Brief:
The answer is the complete listing below, written out again exactly.

:: Available data

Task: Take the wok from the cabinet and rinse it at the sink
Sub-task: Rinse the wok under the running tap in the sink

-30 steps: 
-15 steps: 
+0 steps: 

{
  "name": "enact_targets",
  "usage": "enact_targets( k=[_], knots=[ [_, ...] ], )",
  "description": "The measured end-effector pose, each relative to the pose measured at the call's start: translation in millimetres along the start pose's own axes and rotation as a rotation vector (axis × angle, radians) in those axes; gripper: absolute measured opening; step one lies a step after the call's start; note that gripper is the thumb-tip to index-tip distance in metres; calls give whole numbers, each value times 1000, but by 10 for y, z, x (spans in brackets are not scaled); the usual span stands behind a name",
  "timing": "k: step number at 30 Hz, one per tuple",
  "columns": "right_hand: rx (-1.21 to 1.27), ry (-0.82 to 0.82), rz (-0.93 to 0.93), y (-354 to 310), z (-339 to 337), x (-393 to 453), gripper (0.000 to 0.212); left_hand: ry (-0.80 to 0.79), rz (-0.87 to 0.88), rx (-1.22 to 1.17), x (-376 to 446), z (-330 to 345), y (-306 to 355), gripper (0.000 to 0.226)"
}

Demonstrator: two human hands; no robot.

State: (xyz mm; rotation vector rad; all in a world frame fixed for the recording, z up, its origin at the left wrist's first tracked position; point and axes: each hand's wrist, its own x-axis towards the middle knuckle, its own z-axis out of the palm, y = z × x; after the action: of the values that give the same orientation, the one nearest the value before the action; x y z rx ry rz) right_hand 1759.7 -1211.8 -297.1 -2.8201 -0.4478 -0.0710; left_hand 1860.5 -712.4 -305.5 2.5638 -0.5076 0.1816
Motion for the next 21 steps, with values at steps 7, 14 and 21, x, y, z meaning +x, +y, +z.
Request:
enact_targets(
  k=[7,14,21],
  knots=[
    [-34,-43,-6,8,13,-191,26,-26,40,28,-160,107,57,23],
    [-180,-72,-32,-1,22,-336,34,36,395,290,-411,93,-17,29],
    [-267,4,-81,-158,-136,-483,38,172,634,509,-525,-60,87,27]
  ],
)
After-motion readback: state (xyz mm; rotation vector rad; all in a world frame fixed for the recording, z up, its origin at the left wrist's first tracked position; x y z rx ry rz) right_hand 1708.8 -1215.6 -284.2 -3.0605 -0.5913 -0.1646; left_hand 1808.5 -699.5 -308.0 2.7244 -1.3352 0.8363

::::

Expected output:
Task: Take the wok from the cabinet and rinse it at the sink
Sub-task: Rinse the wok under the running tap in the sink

-30 steps: 
-15 steps: 
+0 steps: 

{
  "name": "enact_targets",
  "usage": "enact_targets( k=[_], knots=[ [_, ...] ], )",
  "description": "The measured end-effector pose, each relative to the pose measured at the call's start: translation in millimetres along the start pose's own axes and rotation as a rotation vector (axis × angle, radians) in those axes; gripper: absolute measured opening; step one lies a step after the call's start; note that gripper is the thumb-tip to index-tip distance in metres; calls give whole numbers, each value times 1000, but by 10 for y, z, x (spans in brackets are not scaled); the usual span stands behind a name",
  "timing": "k: step number at 30 Hz, one per tuple",
  "columns": "right_hand: rx (-1.21 to 1.27), ry (-0.82 to 0.82), rz (-0.93 to 0.93), y (-354 to 310), z (-339 to 337), x (-393 to 453), gripper (0.000 to 0.212); left_hand: ry (-0.80 to 0.79), rz (-0.87 to 0.88), rx (-1.22 to 1.17), x (-376 to 446), z (-330 to 345), y (-306 to 355), gripper (0.000 to 0.226)"
}

Demonstrator: two human hands; no robot.

State: (xyz mm; rotation vector rad; all in a world frame fixed for the recording, z up, its origin at the left wrist's first tracked position; point and axes: each hand's wrist, its own x-axis towards the middle knuckle, its own z-axis out of the palm, y = z × x; after the action: of the values that give the same orientation, the one nearest the value before the action; x y z rx ry rz) right_hand 1759.7 -1211.8 -297.1 -2.8201 -0.4478 -0.0710; left_hand 1860.5 -712.4 -305.5 2.5638 -0.5076 0.1816
Motion for the next 21 steps, with values at steps 7, 14 and 21, x, y, z meaning +x, +y, +z.
Request:
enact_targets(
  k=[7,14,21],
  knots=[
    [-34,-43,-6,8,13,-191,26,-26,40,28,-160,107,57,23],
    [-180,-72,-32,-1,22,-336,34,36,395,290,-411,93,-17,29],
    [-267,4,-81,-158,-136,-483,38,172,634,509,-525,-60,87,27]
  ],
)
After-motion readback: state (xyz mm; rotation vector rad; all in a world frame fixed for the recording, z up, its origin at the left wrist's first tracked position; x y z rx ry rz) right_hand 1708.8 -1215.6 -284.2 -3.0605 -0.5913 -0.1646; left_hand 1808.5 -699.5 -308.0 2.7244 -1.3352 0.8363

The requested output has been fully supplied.